Case ID: ad3d_64/html/0526-02.html
Source: Caselaw Access Project
Author: {"author": "", "license": "Public Domain", "url": "https://static.case.law/"}
Date Created: 2024-08-24T03:29:51.129683

(July 7, 2009)
    Miro Bacic, Appellant, v New York City Transit Authority, Respondent.
    [883 NYS2d 258]
   In an action, inter alia, to recover damages for wrongful death, the plaintiff appeals from a judgment of the Supreme Court, Queens County (Kelly, J.), dated November 2, 2007, which, after a jury trial and upon the granting of the defendant’s motion pursuant to CPLR 4401, made at the close of evidence, for judgment as a matter of law for failure to establish a prima facie case, is in favor of the defendant and against him, dismissing the complaint.

Ordered that the judgment is affirmed, with costs.

The plaintiffs decedent was dropped off at the Main Street subway station in Queens at 4:45 p.m. on July 9, 2003. Shortly thereafter, her deceased body was found under two cars of a Manhattan-bound No. 7 train, and one of her shoes was found on the subway platform.

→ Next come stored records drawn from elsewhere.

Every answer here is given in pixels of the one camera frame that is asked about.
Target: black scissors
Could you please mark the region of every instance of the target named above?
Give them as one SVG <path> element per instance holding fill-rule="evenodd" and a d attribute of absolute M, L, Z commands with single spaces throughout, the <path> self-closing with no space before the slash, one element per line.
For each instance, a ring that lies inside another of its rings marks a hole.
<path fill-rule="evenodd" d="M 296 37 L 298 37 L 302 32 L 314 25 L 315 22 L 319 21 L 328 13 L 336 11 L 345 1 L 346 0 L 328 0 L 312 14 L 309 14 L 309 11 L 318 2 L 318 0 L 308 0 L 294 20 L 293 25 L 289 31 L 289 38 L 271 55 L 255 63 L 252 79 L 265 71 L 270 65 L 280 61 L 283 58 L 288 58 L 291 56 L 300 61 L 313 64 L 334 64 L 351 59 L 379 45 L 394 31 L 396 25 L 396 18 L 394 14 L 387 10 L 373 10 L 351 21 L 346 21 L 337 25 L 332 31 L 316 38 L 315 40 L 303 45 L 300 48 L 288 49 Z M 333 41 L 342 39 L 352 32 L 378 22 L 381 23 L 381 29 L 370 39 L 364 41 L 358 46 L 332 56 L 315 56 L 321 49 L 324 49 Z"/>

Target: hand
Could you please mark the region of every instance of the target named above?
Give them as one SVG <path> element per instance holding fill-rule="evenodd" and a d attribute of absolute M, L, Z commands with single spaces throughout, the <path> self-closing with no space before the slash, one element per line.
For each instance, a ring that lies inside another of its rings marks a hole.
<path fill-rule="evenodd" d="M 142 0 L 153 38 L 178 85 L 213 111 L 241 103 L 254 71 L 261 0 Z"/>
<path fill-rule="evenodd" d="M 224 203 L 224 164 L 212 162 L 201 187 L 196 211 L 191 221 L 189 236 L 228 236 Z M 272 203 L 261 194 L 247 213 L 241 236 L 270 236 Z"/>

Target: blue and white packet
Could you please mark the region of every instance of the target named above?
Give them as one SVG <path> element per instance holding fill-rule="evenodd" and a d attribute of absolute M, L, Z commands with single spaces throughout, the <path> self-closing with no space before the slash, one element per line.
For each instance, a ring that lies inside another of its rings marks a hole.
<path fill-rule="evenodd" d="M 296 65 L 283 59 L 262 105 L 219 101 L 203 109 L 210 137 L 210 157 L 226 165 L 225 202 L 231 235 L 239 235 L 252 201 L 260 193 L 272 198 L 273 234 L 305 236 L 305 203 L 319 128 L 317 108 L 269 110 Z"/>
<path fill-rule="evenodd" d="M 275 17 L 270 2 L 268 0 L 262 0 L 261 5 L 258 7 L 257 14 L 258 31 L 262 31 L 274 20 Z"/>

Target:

There were no witnesses to the incident, but, according to the medical examiner’s report, the decedent’s blood alcohol level was .21%. At the close of the evidence at the trial of this action, the Supreme Court granted the defendant’s motion to dismiss the complaint for failure to make out a prima facie case of negligence. We affirm.

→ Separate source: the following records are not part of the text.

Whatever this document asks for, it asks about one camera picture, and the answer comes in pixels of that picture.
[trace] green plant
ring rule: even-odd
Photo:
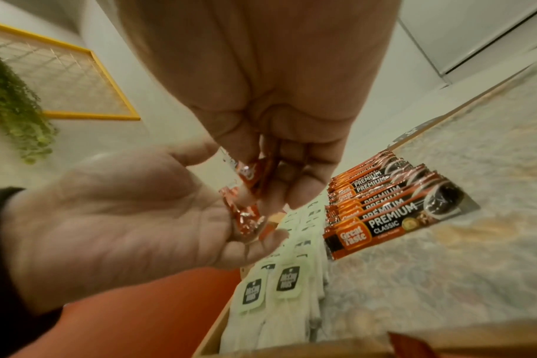
[[[42,114],[38,96],[0,57],[0,127],[27,164],[52,153],[56,128]]]

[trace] black line
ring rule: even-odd
[[[530,16],[528,16],[527,18],[525,18],[524,20],[522,20],[521,22],[519,22],[518,24],[514,25],[513,27],[509,28],[507,31],[503,32],[502,34],[500,34],[499,36],[497,36],[493,41],[489,42],[488,44],[486,44],[485,46],[481,47],[480,49],[478,49],[477,51],[475,51],[474,53],[470,54],[469,56],[467,56],[463,61],[461,61],[460,63],[458,63],[457,65],[455,65],[454,67],[451,67],[449,70],[446,71],[445,74],[449,74],[450,72],[452,72],[453,70],[455,70],[457,67],[463,65],[465,62],[471,60],[472,57],[475,57],[476,55],[478,55],[481,51],[483,51],[484,49],[486,49],[487,47],[491,46],[492,44],[494,44],[495,42],[497,42],[498,40],[500,40],[501,38],[503,38],[504,36],[506,36],[507,34],[510,34],[512,31],[514,31],[517,27],[519,27],[520,25],[524,24],[526,21],[530,20],[531,18],[533,18],[535,15],[537,14],[537,10],[535,12],[533,12],[532,14],[530,14]]]

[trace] black sleeve
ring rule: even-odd
[[[5,202],[21,190],[0,189],[0,213]],[[0,246],[0,357],[7,357],[39,338],[56,324],[60,313],[61,310],[56,310],[33,316],[28,312],[11,282]]]

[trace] person's left hand
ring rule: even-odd
[[[16,194],[2,213],[1,244],[31,311],[273,252],[286,231],[249,243],[254,237],[239,234],[221,195],[186,169],[217,149],[208,140],[102,155]]]

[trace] red surface
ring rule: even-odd
[[[237,270],[203,268],[67,305],[15,357],[191,357],[239,281]]]

“While ... a deceased or unconscious plaintiff is held to a lesser standard of proof, that does not relieve the plaintiff of the obligation to provide some proof from which negligence could reasonably be inferred” (Byrd v New York City Tr. Auth., 228 AD2d 537 [1996] [citation omitted]; see Noseworthy v City of New York, 298 NY 76, 80 [1948]; Horne v Metropolitan Tr. Auth., 82 AD2d 909, 910 [1981]). Here, the only evidence supporting the negligence claim was the testimony of the plaintiffs expert Nicholas Bellizzi that the train’s conductor should have seen the decedent, or at least her shoe, on the platform. That testimony was entirely speculative, however, and thus did not constitute proof from which negligence could reasonably be inferred (see e.g. Mirjah v New York City Tr. Auth., 48 AD3d 764, 765-766 [2008]; Seong Sil Kim v New York City Tr. Auth., 27 AD3d 332, 334 [2006]; cf. Huggins v Figueroa, 305 AD2d 460, 462 [2003]). Accordingly, even after giving the plaintiff “the benefit of every favorable inference which [could] reasonably [be] drawn from the evidence” (Posner v New York City Tr. Auth., 27 AD3d 542, 543 [2006]; see McCummings v New York City Tr. Auth., 81 NY2d 923, 926 [1993], cert denied 510 US 991 [1993]), the Supreme Court properly granted the defendant’s motion to dismiss the complaint for failure to establish a prima facie case. Spolzino, J.P, Angiolillo, Chambers and Hall, JJ., concur.